Problem to solve: Gather, from the listing beneath this task, every line holding the string "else".

Dataset content:

....

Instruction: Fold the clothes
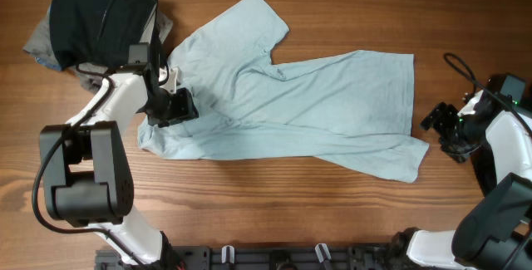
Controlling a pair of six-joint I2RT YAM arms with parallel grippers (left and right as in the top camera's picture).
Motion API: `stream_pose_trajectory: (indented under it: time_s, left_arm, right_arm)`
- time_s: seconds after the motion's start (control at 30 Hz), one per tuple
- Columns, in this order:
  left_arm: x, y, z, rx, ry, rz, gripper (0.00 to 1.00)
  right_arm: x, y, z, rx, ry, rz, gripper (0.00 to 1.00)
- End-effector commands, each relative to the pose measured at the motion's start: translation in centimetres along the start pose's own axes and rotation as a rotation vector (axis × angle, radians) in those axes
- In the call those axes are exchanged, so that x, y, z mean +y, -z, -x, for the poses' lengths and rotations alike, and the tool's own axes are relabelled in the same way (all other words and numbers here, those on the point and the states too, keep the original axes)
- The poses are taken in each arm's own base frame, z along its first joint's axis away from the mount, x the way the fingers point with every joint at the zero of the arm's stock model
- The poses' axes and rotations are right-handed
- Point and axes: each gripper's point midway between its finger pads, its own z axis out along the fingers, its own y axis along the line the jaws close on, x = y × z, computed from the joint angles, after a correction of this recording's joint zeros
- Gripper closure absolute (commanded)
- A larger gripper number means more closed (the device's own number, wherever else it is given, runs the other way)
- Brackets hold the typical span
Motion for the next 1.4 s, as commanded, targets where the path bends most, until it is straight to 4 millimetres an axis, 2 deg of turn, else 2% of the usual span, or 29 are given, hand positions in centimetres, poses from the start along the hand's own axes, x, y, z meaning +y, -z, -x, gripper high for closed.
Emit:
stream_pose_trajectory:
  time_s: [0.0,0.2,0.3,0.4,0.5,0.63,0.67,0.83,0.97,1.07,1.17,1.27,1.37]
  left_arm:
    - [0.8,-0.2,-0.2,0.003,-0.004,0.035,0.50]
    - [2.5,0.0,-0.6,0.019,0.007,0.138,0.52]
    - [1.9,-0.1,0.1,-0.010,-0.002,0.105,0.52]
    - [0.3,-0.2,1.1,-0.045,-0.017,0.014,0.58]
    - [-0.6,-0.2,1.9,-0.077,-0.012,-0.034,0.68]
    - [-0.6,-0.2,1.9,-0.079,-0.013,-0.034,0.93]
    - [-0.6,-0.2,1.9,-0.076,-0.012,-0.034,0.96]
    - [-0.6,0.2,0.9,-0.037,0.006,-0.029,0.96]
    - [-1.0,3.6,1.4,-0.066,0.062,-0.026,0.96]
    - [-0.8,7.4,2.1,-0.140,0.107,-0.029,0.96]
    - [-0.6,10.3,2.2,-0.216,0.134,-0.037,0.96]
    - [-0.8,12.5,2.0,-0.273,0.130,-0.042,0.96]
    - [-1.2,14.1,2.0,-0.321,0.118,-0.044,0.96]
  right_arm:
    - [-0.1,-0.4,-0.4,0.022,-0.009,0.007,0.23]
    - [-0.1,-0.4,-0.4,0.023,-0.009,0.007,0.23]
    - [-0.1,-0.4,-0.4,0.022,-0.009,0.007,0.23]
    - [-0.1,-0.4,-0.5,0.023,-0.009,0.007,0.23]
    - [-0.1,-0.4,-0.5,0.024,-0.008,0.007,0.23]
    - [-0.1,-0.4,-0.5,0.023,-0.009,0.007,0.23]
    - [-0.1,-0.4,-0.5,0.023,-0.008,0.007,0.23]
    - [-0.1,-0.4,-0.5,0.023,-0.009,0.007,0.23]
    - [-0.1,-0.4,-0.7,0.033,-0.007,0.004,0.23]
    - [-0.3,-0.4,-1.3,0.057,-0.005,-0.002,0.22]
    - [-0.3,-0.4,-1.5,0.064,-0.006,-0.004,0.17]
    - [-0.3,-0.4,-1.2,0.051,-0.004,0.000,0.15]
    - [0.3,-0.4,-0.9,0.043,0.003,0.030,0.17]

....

Problem solution:
- A larger gripper number means more closed (the device's own number, wherever else it is given, runs the other way)
Motion for the next 1.4 s, as commanded, targets where the path bends most, until it is straight to 4 millimetres an axis, 2 deg of turn, else 2% of the usual span, or 29 are given, hand positions in centimetres, poses from the start along the hand's own axes, x, y, z meaning +y, -z, -x, gripper high for closed.

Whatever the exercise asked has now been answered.